Access to B-12 injections
19. Mrs T had her last vitamin B-12 injection on 8 January 2020. She got a letter from the Practice on 23 November 2021, saying it would restart her injections. She was without B-12 injections for one year and ten months.
20. In its complaint responses, the Practice said it had acted within NICE and BSH guidance, to give her good care. After speaking with a gastroenterologist and haematologist, the Practice had a partner meeting and still felt oral B-12 supplements were appropriate, instead of B-12 injections.
21. Mrs T was originally put on B-12 injections for malabsorption, due to ulcerative colitis. We got expert clinical advice from a medical professional who has experience in B-12 deficiency, to explain the right standards for care and what the guidance was during the pandemic. Our adviser said the NICE standard for B-12 and folate deficiency shows Mrs Ts’ B-12 deficiency is not diet related. This means Mrs T should be given B-12 injections every three months for life.
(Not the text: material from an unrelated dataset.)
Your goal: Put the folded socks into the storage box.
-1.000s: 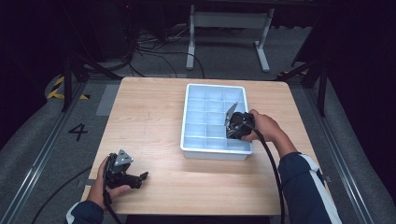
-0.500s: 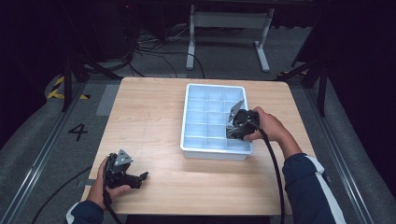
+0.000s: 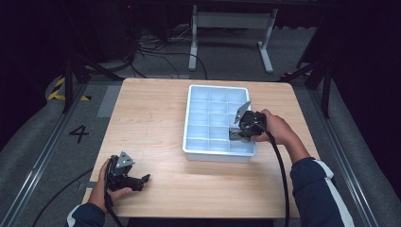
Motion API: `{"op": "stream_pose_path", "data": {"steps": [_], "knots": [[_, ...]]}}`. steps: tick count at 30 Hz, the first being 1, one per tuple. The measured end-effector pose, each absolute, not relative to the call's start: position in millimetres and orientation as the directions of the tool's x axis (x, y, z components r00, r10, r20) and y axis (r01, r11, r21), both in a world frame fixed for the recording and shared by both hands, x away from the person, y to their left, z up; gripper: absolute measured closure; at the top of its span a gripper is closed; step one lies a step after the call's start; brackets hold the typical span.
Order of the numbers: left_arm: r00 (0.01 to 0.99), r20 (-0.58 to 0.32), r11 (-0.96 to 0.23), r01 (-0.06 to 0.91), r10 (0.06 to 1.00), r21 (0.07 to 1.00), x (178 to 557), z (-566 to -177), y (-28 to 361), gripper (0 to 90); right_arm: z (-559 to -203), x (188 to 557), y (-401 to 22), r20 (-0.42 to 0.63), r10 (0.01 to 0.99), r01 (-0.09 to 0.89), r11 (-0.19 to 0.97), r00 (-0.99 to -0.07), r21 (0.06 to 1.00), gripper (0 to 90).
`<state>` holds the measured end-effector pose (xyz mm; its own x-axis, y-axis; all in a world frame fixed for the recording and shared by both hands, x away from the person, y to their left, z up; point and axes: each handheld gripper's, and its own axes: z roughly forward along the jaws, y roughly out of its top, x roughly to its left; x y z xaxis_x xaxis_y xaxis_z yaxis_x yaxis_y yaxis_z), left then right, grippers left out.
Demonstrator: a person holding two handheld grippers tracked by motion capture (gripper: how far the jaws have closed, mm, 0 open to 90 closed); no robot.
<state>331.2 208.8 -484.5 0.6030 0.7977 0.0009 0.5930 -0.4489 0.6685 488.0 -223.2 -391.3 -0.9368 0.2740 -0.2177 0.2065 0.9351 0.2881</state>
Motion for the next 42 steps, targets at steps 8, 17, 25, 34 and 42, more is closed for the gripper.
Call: {"op": "stream_pose_path", "data": {"steps": [8, 17, 25, 34, 42], "knots": [[0.601, 0.002, -0.447, 0.592, 0.799, 0.671, 331, -485, 209, 2.1, -407, 491, -211, -0.249, 0.261, 0.210, 0.954, -0.933, 0.215, 80.6], [0.602, 0.002, -0.447, 0.592, 0.799, 0.671, 331, -485, 209, 2.1, -416, 491, -207, -0.262, 0.248, 0.202, 0.961, -0.933, 0.192, 81.0], [0.601, 0.002, -0.447, 0.592, 0.799, 0.670, 331, -485, 209, 2.1, -416, 491, -207, -0.262, 0.246, 0.199, 0.961, -0.933, 0.192, 81.0], [0.601, 0.002, -0.447, 0.592, 0.799, 0.670, 331, -485, 209, 2.1, -415, 492, -214, -0.249, 0.266, 0.206, 0.948, -0.931, 0.242, 79.5], [0.601, 0.002, -0.447, 0.592, 0.799, 0.670, 331, -485, 209, 2.1, -410, 490, -220, -0.247, 0.289, 0.215, 0.934, -0.925, 0.287, 77.2]]}}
22. During the pandemic, the guidance says patients who self-administer B-12 injections at home should continue to do this. However, it is not recommended to switch a patient to self-administration during the pandemic, as instruction would be difficult for the patient to follow. Mrs T had her injections administered by a medical professional. The guidance says in cases like Mrs T’s, replacement oral supplements are appropriate, aiming for the shortest possible break, between injections.
23. We can see NHS England decided the Practice acted against guidance, and referred the complaint on for a confidential investigation. NHS England decided there was a difference of clinical opinion, and it could not insist on a specific course of treatment.
24. In line with the guidance, Mrs T’s B-12 injections should have restarted several months before they did, as the Practice should have been aiming for the shortest possible break.
25. We asked our clinical adviser to compare Mrs T’s historical B-12 levels given by injection, with her levels after she switched to oral supplements, to find out the impact this failing had on her health.
26. Mrs T’s B-12 levels were well within normal limits when she was asked to switch to oral supplements. They remained within normal limits while on the oral replacement and increased between September 2020 and January 2021. Mrs T did not experience reduced B-12 levels after her injections were replaced with oral supplements.
27. We can see the Practice did not act within the relevant guidelines by not restarting Mrs T’s B-12 injections. NHS England identified this as a failing and did a separate investigation into the Practice.
28. As Mrs T’s B-12 levels did not cause any concerns despite this failing, there is no clinical impact.
29. Mrs T would like the Practice to review its procedures and restart her injections. She would like an apology and to be paid compensation of £950 for the stress and worry it caused.
30. We can see some of these outcomes have already been addressed. The Practice wrote to Mrs T in November 2021 saying her B-12 injections would be restarted. It confirmed by letter in February 2022 that as she preferred injections, it would give these. The Practice has apologised to Mrs T via NHS England, and offered a face-to-face discussion, should she wish to take up the offer.
31. We understand it must have been very stressful for Mrs T to move to oral B-12 supplements and it is natural she would feel uncertain about this. The evidence shows if the Practice had restarted her injections sooner, it would have reduced her stress.
32. However, we cannot link the Practice’s failing to follow guidance to a clinical impact, as her health was not negatively affected by having oral supplements instead of injections.
33. We are pleased to hear Mrs T is having B-12 injections regularly again and we hope this has brought an end to her uncertainty.
34. Considering the above, we cannot link the events complained about with the negative impact Mrs T has claimed. Therefore, we will not be taking any further action.
Communication of decisions
35. After Mrs T was not happy with the Practice’s response, she complained to NHS England about the Practice. As we have seen, it made a decision and after reviewing it, decided there was a difference of clinical opinion.
36. The GMC Good Medical Practice guidance says medical professionals should work together, and changes in medicine should only be done with good knowledge of a patient. This shows it would not have been good medical practice for NHS England to resolve matters by simply changing the Practice’s clinical decision. This is because the Practice’s knowledge of Mrs T’s clinical history is more complete and up to date than NHS England’s, who do not treat her regularly.
37. About the care meeting Mrs T was not invited to, the Practice explained it was a GP partners meeting. Mrs T would not be invited to this internal routine meeting, as she would likely overhear discussions involving other patients, breaching confidentiality. There is no guidance that gives any situation where Mrs T would have been allowed to attend.
38. Reviewing all the available evidence, we cannot see where the Practice has communicated different decisions to any party. There is a time when a GP said they had not seen a complaint response from NHS England, but as this is not saved to a patient’s clinical records, we can see why the GP was not aware of it.
39. The records show many challenges to clinical opinion from both the Practice and NHS England throughout September and October 2020. These letters give a clear timeline of events for the Practice’s decision making.